TalkRADIO host Mike Graham forgot how nature works and claimed you can “grow” concrete during an exchange with an Insulate Britain spokesperson.
Mike was certainly left red-faced after a one-minute interview with Cameron Ford did not seem to go the way he intended on Tuesday morning.
Referring to Insulate Britain’s tactics of gluing themselves to surfaces when protesting, Mike began by asking: “What are you glued to today?”
Cameron replied: “Just your screen today, unfortunately.”
Mike then asked: “What do you do for a living, Cameron?”
Cameron said he was a carpenter and works with timber which is “a much more sustainable material rather than concrete”.
Mike said: “So you work with trees that are being cut down then, don’t you?”
Cameron said, “yes it’s a sustainable building practice” which is “regenerative” as trees grow back.
Mike then asked: “You can grow all sorts of things can’t you?”
Cameron said: “Well, you can’t grow concrete.”
Then Mike really put his foot in it – he claimed: “Yeah, you can [grow concrete].”
Cameron then just shook his head slightly and stared at the camera.
After a few seconds of deeply awkward silence, Mike said “cheerio” to the Insulate Britain activist and cut his screen off.
The presenter summed up the interview by saying: “That was Cameron. He grows trees, then cuts them down and then makes things from them.
“Brilliant. Marvellous.
“I don’t think I ever want to talk to any of those people.”
Insulate Britain activists have been blocking UK roads for the last month in a bid to persuade the government to fully fund the insulation of all UK social housing and produce a legally-binding plan for low-carbon whole-house retrofit of British homes by 2030.

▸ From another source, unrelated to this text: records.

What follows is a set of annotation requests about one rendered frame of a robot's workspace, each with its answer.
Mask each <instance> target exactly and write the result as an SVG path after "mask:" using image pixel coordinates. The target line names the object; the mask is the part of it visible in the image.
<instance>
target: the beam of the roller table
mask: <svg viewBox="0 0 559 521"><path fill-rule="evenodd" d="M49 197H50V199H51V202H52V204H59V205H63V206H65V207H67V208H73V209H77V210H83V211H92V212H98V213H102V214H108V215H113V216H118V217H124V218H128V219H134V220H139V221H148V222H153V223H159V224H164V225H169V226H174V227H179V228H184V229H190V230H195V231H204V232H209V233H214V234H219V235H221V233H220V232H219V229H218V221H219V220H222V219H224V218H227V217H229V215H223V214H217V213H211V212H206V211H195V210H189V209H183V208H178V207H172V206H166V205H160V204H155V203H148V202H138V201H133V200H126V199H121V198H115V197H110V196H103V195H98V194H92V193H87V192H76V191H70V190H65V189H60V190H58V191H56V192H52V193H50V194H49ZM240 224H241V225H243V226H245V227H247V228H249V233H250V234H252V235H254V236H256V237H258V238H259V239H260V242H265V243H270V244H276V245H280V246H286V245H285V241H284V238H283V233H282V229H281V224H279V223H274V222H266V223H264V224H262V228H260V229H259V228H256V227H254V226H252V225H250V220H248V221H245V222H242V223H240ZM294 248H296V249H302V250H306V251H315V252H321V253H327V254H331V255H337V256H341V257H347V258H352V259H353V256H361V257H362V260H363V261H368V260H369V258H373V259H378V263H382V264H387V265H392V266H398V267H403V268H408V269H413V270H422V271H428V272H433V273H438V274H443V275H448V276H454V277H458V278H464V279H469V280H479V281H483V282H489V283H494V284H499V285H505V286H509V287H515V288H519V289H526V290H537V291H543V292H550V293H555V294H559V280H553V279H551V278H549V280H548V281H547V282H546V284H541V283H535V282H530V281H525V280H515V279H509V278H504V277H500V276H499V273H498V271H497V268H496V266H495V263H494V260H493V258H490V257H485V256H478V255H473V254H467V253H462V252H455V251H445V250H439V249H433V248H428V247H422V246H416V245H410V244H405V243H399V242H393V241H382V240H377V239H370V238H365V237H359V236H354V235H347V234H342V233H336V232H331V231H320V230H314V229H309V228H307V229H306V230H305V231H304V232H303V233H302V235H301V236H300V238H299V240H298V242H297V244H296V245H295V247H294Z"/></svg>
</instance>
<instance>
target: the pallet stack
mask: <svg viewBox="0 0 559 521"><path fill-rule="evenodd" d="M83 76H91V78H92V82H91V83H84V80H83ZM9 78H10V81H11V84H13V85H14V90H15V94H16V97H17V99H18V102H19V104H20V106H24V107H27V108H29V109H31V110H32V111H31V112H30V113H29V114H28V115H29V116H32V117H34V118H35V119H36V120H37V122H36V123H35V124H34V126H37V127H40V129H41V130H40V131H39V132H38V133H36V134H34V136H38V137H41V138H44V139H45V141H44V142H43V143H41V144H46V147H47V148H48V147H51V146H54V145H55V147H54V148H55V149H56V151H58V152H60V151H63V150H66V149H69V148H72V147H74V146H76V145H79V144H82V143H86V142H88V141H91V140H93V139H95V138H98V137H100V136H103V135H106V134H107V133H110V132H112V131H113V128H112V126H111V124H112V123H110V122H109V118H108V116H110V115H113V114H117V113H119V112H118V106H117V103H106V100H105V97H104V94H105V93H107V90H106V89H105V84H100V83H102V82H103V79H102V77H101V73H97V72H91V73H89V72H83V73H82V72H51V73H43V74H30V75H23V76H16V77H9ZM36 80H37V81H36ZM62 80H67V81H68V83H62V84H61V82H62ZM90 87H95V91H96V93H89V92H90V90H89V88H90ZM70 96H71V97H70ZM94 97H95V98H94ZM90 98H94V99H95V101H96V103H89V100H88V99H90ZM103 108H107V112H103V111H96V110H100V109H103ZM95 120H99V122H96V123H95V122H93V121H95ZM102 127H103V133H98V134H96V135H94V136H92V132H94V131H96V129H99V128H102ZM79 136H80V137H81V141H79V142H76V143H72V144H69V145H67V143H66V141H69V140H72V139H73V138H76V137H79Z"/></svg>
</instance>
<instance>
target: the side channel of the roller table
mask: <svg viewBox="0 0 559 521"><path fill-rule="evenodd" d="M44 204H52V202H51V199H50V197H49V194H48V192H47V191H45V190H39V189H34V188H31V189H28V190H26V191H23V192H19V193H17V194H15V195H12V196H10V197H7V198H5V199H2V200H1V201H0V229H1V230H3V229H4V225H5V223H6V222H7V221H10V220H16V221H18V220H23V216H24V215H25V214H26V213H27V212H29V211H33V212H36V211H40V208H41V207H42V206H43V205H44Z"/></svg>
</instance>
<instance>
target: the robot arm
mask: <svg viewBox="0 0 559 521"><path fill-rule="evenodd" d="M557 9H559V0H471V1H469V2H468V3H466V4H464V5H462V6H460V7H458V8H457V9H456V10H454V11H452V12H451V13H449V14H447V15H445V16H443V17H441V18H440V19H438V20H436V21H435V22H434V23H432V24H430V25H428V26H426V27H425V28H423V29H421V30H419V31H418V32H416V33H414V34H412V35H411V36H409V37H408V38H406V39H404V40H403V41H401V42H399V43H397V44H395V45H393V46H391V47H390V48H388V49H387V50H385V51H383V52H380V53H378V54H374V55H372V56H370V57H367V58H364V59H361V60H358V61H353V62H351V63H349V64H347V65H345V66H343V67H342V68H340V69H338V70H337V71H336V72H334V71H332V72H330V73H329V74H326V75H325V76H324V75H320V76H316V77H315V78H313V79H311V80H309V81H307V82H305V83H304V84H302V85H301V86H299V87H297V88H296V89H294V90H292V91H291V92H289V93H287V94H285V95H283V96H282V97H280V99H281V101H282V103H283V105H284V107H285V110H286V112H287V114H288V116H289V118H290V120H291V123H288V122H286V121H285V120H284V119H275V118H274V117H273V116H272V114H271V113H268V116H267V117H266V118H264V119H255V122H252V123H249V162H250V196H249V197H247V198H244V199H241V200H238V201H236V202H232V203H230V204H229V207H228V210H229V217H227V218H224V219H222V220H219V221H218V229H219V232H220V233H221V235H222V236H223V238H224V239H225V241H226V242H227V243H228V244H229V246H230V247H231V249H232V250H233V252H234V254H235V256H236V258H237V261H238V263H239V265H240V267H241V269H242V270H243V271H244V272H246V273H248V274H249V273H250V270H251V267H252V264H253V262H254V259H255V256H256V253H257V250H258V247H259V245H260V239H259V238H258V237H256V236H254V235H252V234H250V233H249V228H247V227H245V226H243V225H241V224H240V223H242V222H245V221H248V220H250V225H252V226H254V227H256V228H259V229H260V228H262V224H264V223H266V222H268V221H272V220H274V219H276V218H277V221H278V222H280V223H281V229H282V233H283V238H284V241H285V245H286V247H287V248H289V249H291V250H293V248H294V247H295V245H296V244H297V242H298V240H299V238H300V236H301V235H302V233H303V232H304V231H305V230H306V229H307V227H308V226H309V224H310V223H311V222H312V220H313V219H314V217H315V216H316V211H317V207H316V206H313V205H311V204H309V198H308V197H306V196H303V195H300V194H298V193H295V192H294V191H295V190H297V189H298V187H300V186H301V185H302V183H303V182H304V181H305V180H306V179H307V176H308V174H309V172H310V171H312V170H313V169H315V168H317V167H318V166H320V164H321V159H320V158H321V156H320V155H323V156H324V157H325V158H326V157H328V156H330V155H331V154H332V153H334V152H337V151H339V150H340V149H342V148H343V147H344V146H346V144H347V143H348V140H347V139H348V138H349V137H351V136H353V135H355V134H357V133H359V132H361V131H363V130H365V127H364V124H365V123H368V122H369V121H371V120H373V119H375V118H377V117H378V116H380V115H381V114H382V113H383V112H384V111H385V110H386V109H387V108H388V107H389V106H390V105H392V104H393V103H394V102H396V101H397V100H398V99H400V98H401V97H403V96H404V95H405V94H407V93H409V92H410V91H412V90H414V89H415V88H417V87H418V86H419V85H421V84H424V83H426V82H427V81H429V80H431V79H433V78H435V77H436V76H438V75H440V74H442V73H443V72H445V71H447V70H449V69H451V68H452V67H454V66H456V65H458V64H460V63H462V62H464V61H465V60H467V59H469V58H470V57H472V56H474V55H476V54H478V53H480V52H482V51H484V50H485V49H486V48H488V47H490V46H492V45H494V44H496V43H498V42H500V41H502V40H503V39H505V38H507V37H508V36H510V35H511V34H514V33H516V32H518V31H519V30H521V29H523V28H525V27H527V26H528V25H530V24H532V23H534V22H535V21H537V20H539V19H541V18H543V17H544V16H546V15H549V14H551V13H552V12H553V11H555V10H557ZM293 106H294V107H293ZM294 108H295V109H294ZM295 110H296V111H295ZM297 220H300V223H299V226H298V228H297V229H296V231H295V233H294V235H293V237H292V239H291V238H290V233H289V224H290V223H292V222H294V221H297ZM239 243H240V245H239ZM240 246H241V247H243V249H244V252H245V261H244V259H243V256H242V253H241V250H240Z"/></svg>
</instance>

They’ve been a controversial presence in recent weeks, causing major traffic delays while their protests have led to dozens of arrests – but this talkRADIO interview seems to have given their public image a bit of a boost.
As expected, Twitter did not hold back in slating the interview.
TalkRADIO did later tweet a link out to a New Scientist article reporting than a concrete-like material could one day be made using a particular strain of bacteria, sand and nutrients.